Thanks for asking about my down reg, i'm only doing one single prostap injection at 21dpo and that's it, easy peasy - i did that a week ago. So far i've had nothing major side effect wise, i'm not spotting at all which is an unexpected bonus for me :happydance: but i have been very crampy and full feeling , sort of like when stimming tbh :wacko:


----------



## GillAwaiting

Well girls Im back again with another twist in my tale. Every week something new and awful. Had heavy bleeding last night after sharp back pains for a day. From having 2 missed m/c's before, I knew the sight of so much red blood was bad. Rang clinic this morning and went straight up for a thorough scan.

Turns out there is a hematoma there (some kind of blood clot). The bleeding has now eased into dark blood residue.

The embryo is only measuring 7+1 when it should be 7+3 and the heartbeat only 148bpm. Back up next Thursday for another scan.

Im to lay off the clexane and aspirin for a while and up the progesterone to 3 times a day. 

When will this torture end?


----------



## Reb S

Dear Gil, I'm so so sorry this is happening to you and just before Christmas as well. I do hope hugely that it's just a false alarm. Baby is only two days behind and the heartbeat is within normal range. Please don't fret, keep calm and try to enjoy Christmas. Let us know how you go.
Thinking of you x


----------



## GillAwaiting

Oh girls the hcg injections are killing me. Been on them now 2 x week since 5 1/2 weeks and every injection gets worse, the symptoms lasting longer. Im due to take another one tonight and haven't gotten a reprieve from the last one yet. You know that feeling you get right before you throw up, that intense godawful feeling. Well that it what I have all the time, it never stops. Now I know why hcg is used for people on mad diets because you really can't eat much with it at all. It's just all compounding the misery. Scan on Thursday. This time we are both ready to say goodbye to this. We made the decision not to try to sustain the pregnancy with meds if it isn't where it needs to be growth wise. With our history of losing pregnancies at this point, it's starting to look like its something genetic, even though nothing showed up on any of the genetic and chromosome testing. We are thinking donar eggs and sperm. We could spend forever looking for answers and we don't have the time or money to do it so I think we will cut to the chase.

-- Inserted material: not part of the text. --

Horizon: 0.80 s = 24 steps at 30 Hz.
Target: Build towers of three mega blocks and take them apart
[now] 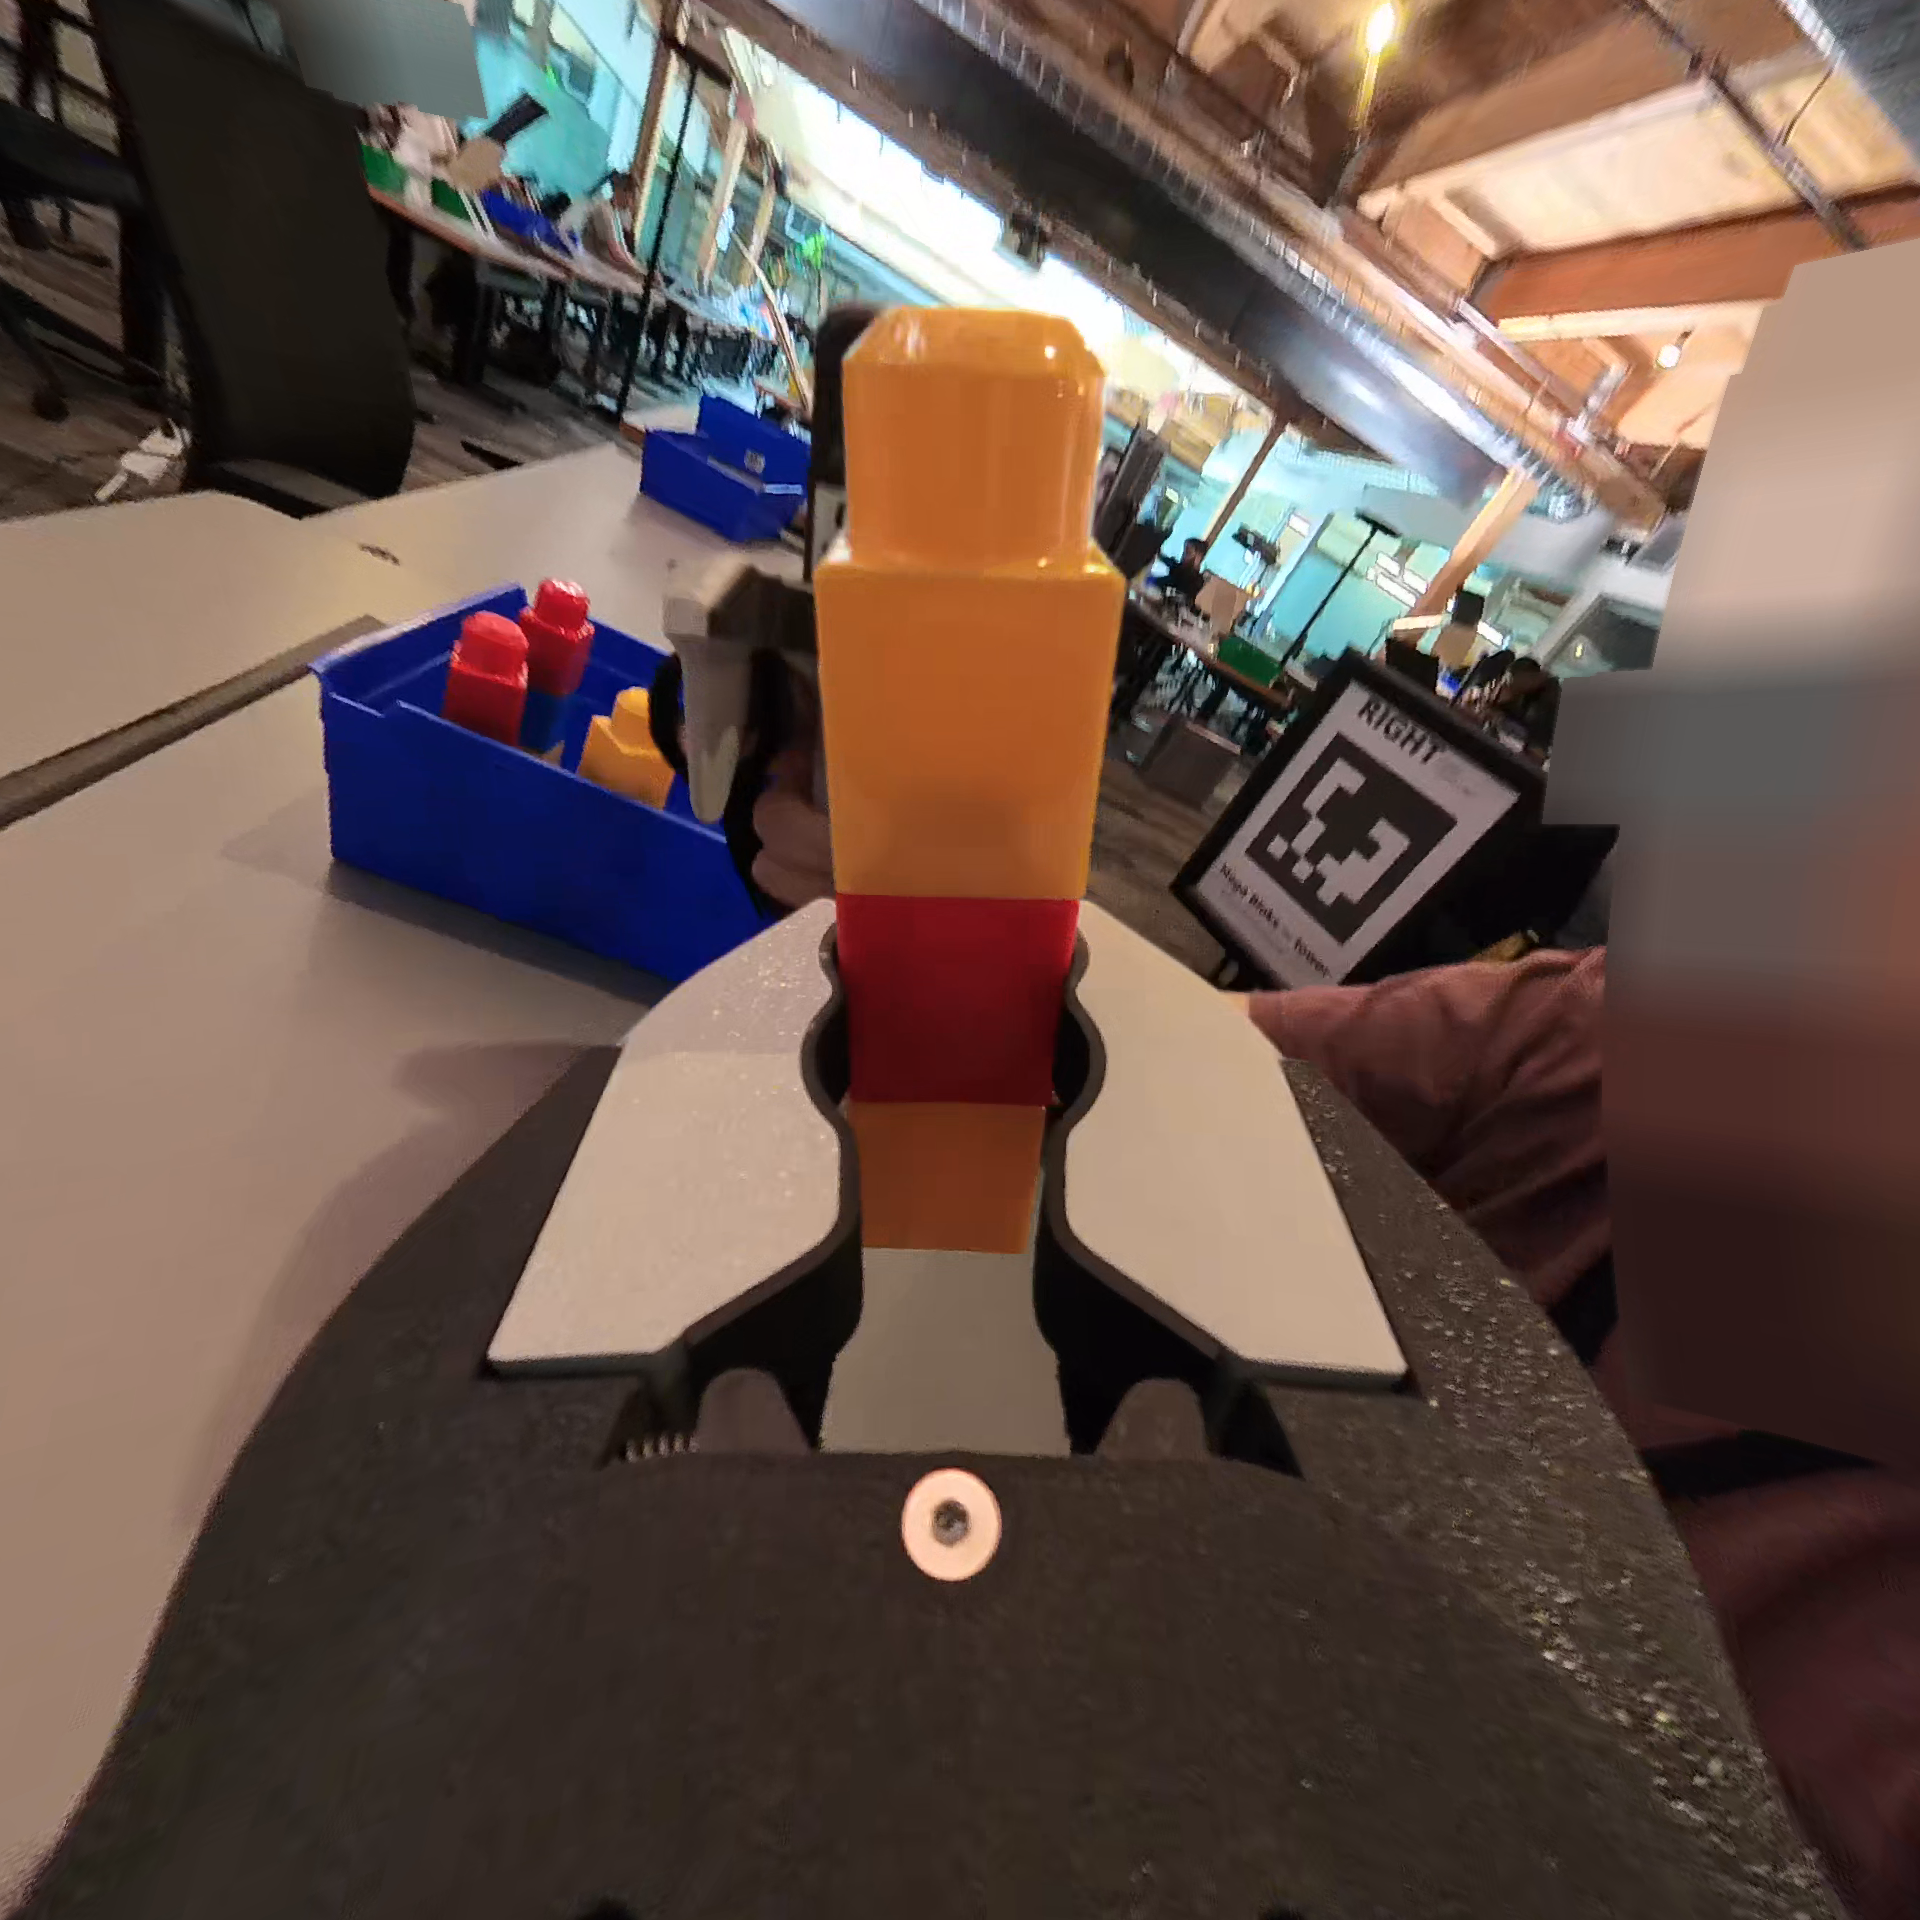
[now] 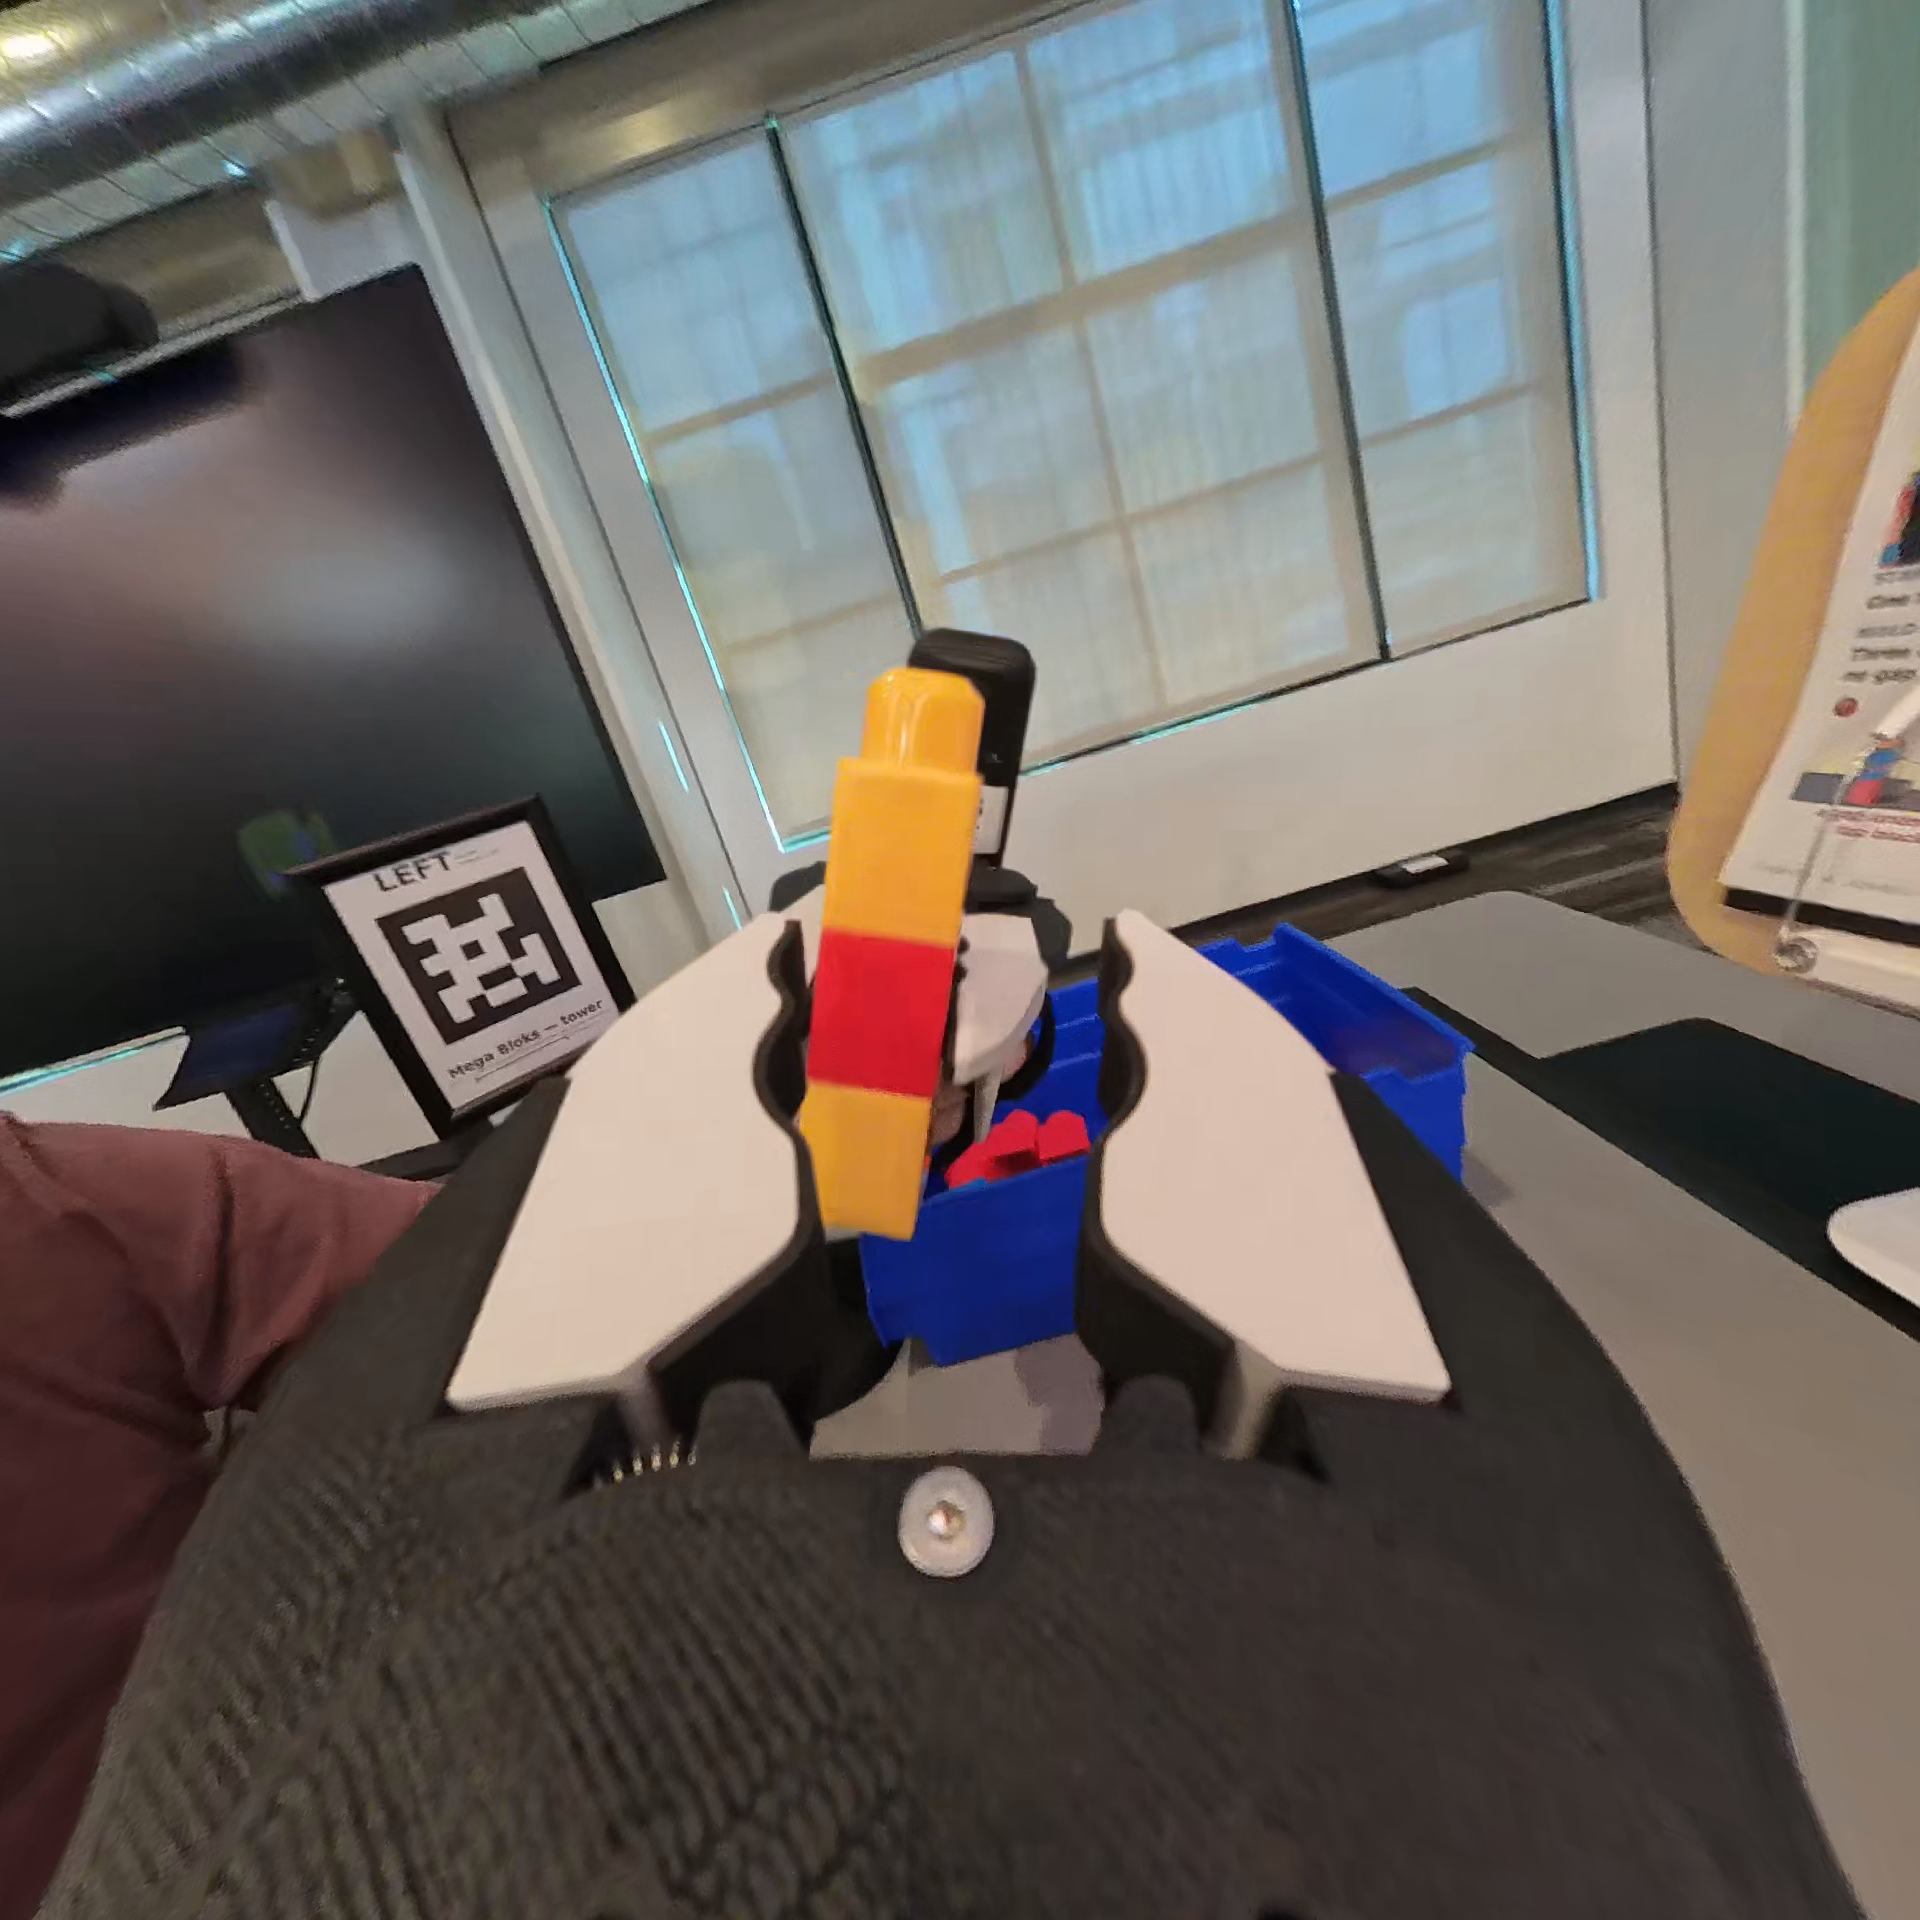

Gotta tell all you steroid ladies, the fuzz on my cheeks and neck is getting insane. It starts around my earlobes and goes right down. The battle between the steroids and the hcg is horrible. The steroids wanted me to eat all the time and the hcg doesnt allow it. If I get pregnant again, there's no way I will be doing the hcg injections. I'd stop them now but part of me wants to see the results of the experiment. Did they help or did they not. It would be nice if someone out there could benefit from my torture.

Hope you all had a good Christmas. It's really nice to have folks to talk to who know what all these meds are.


----------



## Reb S

Gill, very good luck for tomorrow, I truly hope it's good news. Let us know how you go xxx


----------



## GillAwaiting

Well folks, Im back again. :wacko: Thank you all for your support. :hugs: It really helps so much. After some of the most nerve wrecking days ever, the scan went well!! :thumbup: They had to call in the head cons especially to do it and we told the nurse that was a good idea as we were expecting bad news. We were so sure. Sooo sure. We had to wait hours and at that stage we couldn't even talk with nerves. So hematoma hadn't gotten bigger or smaller :wacko:, embryo measured exactly right at 8 w + 2 days and the heartbeat at 172 bpm. I just went into shock and shook violently for about a half hour after the news. It was so bad my dh made me put my coat on because he thought I was shaking with the cold. The cons was lovely and we sat down in his office with him after scan and he was like - what else can we throw at this. So I do another round of intralipids next week providing the scan is ok next Friday with our own cons. We also discussed going off the pregnyl shots as they make me so sick but tbh, we kinda think if it ain't broke, don't fix it. So Im gonna stick them out for another while. Im sick as a dog anyway so sod it.

So there you have it. I was grand and calm yesterday evening and now Im getting back to a nervous state again. 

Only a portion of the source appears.